Another suggestion I'll throw out is to get around ticket lines by buying a 10-journey pass if you think you'll be traveling enough to make it worthwhile and the math works versus individual tickets. My husband and I shared a 2nd-class pass on the last trip, and it was nice just to fill out our departure/arrival locations and jump on the train.

If you're under 26, look at the even-cheaper Go Pass:

Posted by
12040 posts

Your biggest problem will not be getting understood, but the total time spent in line to use an american credit card to buy tickets from a human. The machines won't take your card.

For some reason, they only accept a single kind of credit card... I forget which one, but even my Visa issued by a bank in Belgium wasn't accepted! All the more strange that the ticket counter seems to accept most of the major credit cards available in Europe.

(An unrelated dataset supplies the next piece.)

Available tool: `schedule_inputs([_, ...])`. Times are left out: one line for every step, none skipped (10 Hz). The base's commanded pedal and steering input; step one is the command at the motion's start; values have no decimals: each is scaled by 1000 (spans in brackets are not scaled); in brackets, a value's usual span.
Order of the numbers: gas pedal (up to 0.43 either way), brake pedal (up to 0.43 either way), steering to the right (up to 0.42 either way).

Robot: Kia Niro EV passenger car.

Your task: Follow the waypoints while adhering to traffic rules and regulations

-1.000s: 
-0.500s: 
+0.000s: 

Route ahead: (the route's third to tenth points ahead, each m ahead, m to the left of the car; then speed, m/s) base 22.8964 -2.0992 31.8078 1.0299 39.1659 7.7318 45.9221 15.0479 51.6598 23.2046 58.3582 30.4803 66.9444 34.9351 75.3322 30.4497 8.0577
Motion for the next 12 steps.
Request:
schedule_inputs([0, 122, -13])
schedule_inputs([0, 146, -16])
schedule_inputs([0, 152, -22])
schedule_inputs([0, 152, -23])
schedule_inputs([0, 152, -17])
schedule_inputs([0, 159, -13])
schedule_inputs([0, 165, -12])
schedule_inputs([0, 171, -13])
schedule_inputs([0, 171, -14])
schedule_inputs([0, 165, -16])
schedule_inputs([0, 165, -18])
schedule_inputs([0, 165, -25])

Provided you're not heading to some more obscure destination, don't worry about it. Traveling between major cities in Belgium by rail couldn't be easier.

Posted by
77 posts

All suggestions are very much appreciated.
I planned a vacation to Italy and purchased tickets on TrenItalia. After playing with the website for awhile, I was able to figure it out and it was not so confusing.
However, the Belgium train system seems a bit daunting.
Thank you, everyone, for your input. It REALLY helps.

Posted by
77 posts

I would like to ask Tim about his mention of the NMBS website. Not sure what that is.

Posted by
33299 posts

Belgium has two main languages (three if you count the relatively small German speaking area).

NMBS (Flemish) = SNCB (French) = Belgian National Railways.